At times it felt like everything else changed and at a very quick pace. Our world slowed down – working from home where possible, home schooling our children the #StayHomeSaveLives were on windows with rainbows. 

People settled into ways of working from home with daily routines including video calls to keep connected with fellow employees, following pop quizzes on the radio or simply taking time to reflect. Kids following PE lessons, craft tutorials and Disney princesses via online platforms while parents worked.

As this way of life continues for the foreseeable how can you be more productive?

One main cause for concern is money, knowing your financial stance helps you plan for the future. By getting ready to calculate your 2019-20 tax return –you will have your income and tax liability ready.

Digital copies of receipts and paperwork can be saved allowing for a clear out of the home office.

Whilst you do not have to submit right now, being safe in the knowledge of your outgoings for tax means you can then focus on sales and plan for the future.

The government stepped up and offered financial support

As the pandemic picked up pace and businesses were restricted by the Government the self-employed sat waiting and hoping they would be thrown a life-line. Chancellor Rishi Sunak gave them the Self-Employment Income Support Scheme.
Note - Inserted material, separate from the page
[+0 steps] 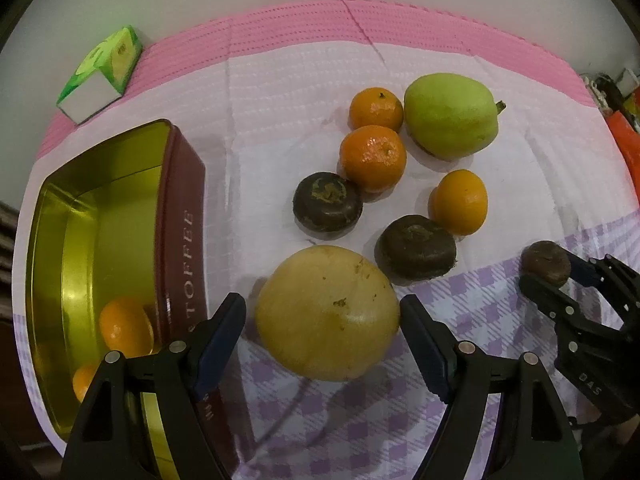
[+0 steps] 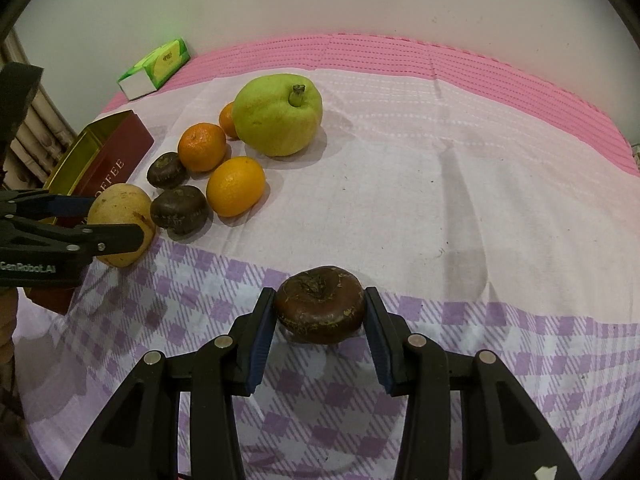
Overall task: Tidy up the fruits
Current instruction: 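Move the left tool to the large pale fruit and grasp it, then carry the pale fruit in the left gripper into the gold tin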
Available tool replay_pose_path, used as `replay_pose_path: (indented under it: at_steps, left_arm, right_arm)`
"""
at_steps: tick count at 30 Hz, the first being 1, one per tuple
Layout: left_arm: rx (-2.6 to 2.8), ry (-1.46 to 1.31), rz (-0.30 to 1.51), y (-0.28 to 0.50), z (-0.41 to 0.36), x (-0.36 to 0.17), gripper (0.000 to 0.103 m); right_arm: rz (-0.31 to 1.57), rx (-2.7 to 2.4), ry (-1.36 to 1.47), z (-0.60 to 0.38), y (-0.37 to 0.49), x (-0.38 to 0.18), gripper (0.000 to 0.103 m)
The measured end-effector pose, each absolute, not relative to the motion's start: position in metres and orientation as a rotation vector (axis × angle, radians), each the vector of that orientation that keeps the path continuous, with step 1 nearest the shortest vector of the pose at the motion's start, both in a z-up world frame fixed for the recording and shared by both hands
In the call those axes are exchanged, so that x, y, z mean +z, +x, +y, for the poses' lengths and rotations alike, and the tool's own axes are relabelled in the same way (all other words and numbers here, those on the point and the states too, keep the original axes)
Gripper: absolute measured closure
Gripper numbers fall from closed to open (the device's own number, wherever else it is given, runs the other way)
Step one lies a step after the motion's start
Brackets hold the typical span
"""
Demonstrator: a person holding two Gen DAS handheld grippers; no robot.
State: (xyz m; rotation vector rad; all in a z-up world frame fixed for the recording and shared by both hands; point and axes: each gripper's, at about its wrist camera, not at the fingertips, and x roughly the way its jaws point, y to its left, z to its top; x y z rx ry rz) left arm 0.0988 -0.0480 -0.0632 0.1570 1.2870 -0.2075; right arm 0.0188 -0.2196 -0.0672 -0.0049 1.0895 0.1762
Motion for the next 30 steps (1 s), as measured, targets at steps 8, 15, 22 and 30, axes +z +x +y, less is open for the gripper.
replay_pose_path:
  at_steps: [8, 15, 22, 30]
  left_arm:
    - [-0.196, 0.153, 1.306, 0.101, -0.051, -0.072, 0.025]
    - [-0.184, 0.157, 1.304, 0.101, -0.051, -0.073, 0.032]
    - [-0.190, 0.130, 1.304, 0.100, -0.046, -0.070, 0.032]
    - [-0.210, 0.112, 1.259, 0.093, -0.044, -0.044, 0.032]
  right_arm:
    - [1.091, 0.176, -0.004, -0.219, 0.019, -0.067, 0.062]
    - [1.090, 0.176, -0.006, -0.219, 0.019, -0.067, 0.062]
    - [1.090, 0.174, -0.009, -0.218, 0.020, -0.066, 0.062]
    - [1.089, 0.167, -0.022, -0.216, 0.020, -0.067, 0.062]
The scheme is open to self-employed individuals or a member of a partnership who:

  • Have submitted their Income Tax Self-Assessment tax return for the tax year 2018-19.
  • Traded in the year 2019-20
  • Are trading when they apply, or would be except for COVID-19
  • They intend to continue to trade in the tax year 2020-21
  • They have lost trading/partnership trading profits due to COVID-19

For a further in-depth review of the scheme please follow the link above or visit www.gov.uk  

Please note you had until 23rd April 2020 to file your 2018-19 self-assessment tax return to be eligible for this scheme.

A further helping hand was offered for anyone who uses Payments on Account, they will have their normal payment due on 31st July deferred -  this payment won’t be due until 31st January 2021. 

Another deferral was that of the VAT payments due before 30th June 2020, these will now not need to be made until 31st March 2021. However you will be required to file your VAT return.

There were earlier announcements made by the Chancellor in March 2020 with an emergency £330bn financial package to bolster the UK economy. These included a business rates holiday and for struggling firms, loans.

There were postponements too for the controversial tax reforms to off-payroll working rules, more commonly known as IR35 – these have been postponed until April 2021 to help ease some strain from the pandemic and the effect it is having on businesses and individuals.

In 2019, it was announced that the Personal Allowance would be increasing from £11,850 to £12,500. Thanks to the increase, the tax brackets in the UK were also to be pushed back. Specifically, the basic rate limit was increased to £37,500 and the higher rate threshold was set at £50,000.

In April 2020 the Capital Gains Tax allowance increased to £12,300. Anything above the allowance, though, will be taxed at 18% for basic-rate taxpayers and 28% for additional-rate taxpayers. The Capital Gains Tax Allowance is the amount you can make form the increased value of your possessions tax-free.